Despite a new law giving workers the right to freely change jobs, the gardeners at Al Bayt and two other stadiums said they were unable to switch employment. “If we could change jobs, everyone would leave!” said one.
The local World Cup organising committee started a programme in 2017 to reimburse stadium workers who had paid recruitment fees. About £20 million has been repaid so far. The Al Bayt gardeners had not received any repayments at the time the Guardian met them. Following the Guardian’s revelations, the men were moved to better accommodation.
Education City stadium
Now head back south to Doha and visit the Education City stadium. It’s been called the “diamond in the desert” on account of its shiny, angled surface.
The construction of stadiums and other World Cup-related infrastructure has created hundreds of thousands of jobs for workers from some of the poorest countries in the region. Some have positive stories to tell; of earning a decent regular wage, which they sent home to pay for a new house or their children’s education. But for a few, their story has a very different ending.
In June 2019, a young Nepali man named Rupchandra Rumba, who worked as a scaffolder at the stadium, woke up gasping for breath in a squalid labour camp nearby. His friends called for help, but it was too late and he died shortly afterwards.

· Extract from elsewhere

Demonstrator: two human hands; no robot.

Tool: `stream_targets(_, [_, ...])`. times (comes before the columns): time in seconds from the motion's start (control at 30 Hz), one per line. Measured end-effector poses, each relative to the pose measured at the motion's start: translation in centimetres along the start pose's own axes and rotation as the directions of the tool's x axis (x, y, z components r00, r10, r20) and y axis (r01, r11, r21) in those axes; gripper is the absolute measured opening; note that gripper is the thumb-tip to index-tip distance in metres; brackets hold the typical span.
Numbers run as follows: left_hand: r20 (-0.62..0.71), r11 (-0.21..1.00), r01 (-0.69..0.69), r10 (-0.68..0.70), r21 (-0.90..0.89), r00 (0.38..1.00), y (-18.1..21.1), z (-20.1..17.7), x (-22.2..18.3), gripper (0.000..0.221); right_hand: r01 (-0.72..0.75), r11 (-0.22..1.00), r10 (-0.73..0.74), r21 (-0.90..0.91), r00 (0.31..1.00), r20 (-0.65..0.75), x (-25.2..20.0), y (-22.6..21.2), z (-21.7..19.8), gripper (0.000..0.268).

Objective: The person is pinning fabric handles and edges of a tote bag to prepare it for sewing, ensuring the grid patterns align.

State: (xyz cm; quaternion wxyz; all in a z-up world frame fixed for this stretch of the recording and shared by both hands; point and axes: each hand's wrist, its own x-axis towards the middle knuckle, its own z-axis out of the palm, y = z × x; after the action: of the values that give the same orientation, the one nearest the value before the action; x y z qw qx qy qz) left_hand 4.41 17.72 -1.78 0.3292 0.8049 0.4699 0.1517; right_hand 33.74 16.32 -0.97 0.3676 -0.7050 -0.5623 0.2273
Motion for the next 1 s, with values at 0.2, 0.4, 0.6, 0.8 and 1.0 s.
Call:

Back in Nepal, his wife, Nirmala Pakrin, has spent the last three and a half years wondering why she has never received compensation from his employer. She can’t understand how a country with so much money will not help pay for her son’s education.
Al Janoub stadium
Keep heading south and you will come to another futuristic arena, resembling a giant white spaceship. It’s called Al Janoub stadium.
Eight years ago, labourers preparing the ground for the stadium told the Guardian they were being paid as little as 45p an hour. They said their passports were held by their manager.
In 2018, another young Nepali, Tej Narayan Tharu was carrying loads high up in the stadium, when he fell to his death through a gap in the walkway.
In Nepal, his wife, Renuka Chaudhary, was left confused and concerned about the future of their four year-old daughter. “I’m so worried. I have no one to earn money for the family now. How can I pay for her education and raise her?” she said.
Sita, Tharu’s mother, said: “I’m heartbroken. My son has gone for ever. He’s never coming back. He has a small daughter. Life is long and hard. How will she survive?”
Chaudhary later received compensation for her husband’s death.